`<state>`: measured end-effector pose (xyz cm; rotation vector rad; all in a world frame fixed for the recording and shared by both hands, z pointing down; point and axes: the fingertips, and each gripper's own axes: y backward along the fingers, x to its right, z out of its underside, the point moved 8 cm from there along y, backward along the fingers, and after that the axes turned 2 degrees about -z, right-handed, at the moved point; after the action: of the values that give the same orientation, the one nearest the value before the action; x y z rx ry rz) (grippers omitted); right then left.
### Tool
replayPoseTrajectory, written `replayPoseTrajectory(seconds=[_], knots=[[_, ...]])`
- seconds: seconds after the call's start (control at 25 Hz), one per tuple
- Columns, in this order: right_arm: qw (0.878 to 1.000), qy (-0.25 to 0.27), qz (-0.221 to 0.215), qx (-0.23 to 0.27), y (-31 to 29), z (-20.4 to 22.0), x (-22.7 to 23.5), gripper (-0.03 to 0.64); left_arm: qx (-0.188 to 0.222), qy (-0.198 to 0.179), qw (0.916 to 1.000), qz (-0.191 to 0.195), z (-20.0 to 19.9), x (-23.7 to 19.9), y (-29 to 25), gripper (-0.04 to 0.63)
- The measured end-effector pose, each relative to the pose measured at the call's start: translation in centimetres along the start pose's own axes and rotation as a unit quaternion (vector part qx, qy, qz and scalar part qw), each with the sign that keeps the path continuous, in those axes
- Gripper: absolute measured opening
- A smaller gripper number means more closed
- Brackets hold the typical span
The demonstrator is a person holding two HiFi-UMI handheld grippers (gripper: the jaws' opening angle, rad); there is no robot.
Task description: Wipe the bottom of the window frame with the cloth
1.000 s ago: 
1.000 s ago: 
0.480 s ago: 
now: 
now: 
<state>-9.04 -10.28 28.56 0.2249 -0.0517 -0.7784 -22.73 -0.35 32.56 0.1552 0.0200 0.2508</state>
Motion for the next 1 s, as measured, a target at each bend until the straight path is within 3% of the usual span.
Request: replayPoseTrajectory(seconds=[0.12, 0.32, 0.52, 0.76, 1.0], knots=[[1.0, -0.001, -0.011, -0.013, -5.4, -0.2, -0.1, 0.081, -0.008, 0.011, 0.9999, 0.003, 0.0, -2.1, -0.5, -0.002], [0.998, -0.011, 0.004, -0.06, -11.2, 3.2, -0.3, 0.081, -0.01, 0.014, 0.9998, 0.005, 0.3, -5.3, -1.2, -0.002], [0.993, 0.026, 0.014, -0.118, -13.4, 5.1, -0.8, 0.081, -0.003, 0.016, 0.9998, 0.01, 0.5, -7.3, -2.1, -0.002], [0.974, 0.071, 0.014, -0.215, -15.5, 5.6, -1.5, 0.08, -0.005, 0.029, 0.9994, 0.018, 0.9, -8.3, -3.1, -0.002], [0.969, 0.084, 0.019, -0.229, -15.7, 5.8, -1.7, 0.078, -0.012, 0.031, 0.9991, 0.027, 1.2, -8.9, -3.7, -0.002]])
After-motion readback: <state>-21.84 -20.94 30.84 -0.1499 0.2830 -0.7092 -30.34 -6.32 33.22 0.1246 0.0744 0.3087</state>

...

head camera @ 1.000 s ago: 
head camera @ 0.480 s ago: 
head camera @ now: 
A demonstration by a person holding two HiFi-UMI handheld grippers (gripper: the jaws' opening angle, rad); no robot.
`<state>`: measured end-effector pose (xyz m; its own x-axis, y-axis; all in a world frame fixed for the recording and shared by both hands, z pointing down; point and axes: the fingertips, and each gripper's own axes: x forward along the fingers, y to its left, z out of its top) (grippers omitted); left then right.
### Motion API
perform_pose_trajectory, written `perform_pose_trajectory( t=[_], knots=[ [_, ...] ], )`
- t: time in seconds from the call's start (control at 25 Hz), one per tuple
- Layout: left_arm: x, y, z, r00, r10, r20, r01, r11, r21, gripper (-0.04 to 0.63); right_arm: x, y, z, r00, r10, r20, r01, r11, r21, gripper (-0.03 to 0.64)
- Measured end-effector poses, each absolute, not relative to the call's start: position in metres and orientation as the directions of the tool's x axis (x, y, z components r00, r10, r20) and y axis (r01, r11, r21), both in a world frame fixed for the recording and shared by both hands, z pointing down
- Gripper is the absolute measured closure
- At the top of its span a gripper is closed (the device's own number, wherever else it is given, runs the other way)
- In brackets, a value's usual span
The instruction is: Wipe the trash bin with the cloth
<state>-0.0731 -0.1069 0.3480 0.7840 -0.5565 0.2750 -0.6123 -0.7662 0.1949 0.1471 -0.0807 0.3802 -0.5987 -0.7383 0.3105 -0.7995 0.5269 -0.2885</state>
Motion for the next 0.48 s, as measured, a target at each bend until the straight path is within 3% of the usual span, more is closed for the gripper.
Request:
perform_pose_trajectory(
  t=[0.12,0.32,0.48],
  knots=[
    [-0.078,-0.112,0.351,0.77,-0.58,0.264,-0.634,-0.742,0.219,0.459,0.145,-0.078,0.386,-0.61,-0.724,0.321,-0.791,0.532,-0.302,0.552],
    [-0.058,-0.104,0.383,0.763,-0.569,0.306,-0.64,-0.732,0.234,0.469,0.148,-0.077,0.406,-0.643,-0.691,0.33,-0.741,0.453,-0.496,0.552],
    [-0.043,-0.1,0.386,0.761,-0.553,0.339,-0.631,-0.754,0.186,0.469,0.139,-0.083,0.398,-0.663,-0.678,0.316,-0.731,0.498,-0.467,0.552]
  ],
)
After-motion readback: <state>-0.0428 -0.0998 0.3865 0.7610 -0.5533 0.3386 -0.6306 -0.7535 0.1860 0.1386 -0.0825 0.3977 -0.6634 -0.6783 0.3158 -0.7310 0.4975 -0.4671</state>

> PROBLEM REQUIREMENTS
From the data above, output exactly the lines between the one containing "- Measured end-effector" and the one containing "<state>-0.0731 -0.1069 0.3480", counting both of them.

> SOLUTION
- Measured end-effector poses, each absolute, not relative to the call's start: position in metres and orientation as the directions of the tool's x axis (x, y, z components r00, r10, r20) and y axis (r01, r11, r21), both in a world frame fixed for the recording and shared by both hands, z pointing down
- Gripper is the absolute measured closure
- At the top of its span a gripper is closed (the device's own number, wherever else it is given, runs the other way)
- In brackets, a value's usual span
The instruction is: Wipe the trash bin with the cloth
<state>-0.0731 -0.1069 0.3480 0.7840 -0.5565 0.2750 -0.6123 -0.7662 0.1949 0.1471 -0.0807 0.3802 -0.5987 -0.7383 0.3105 -0.7995 0.5269 -0.2885</state>

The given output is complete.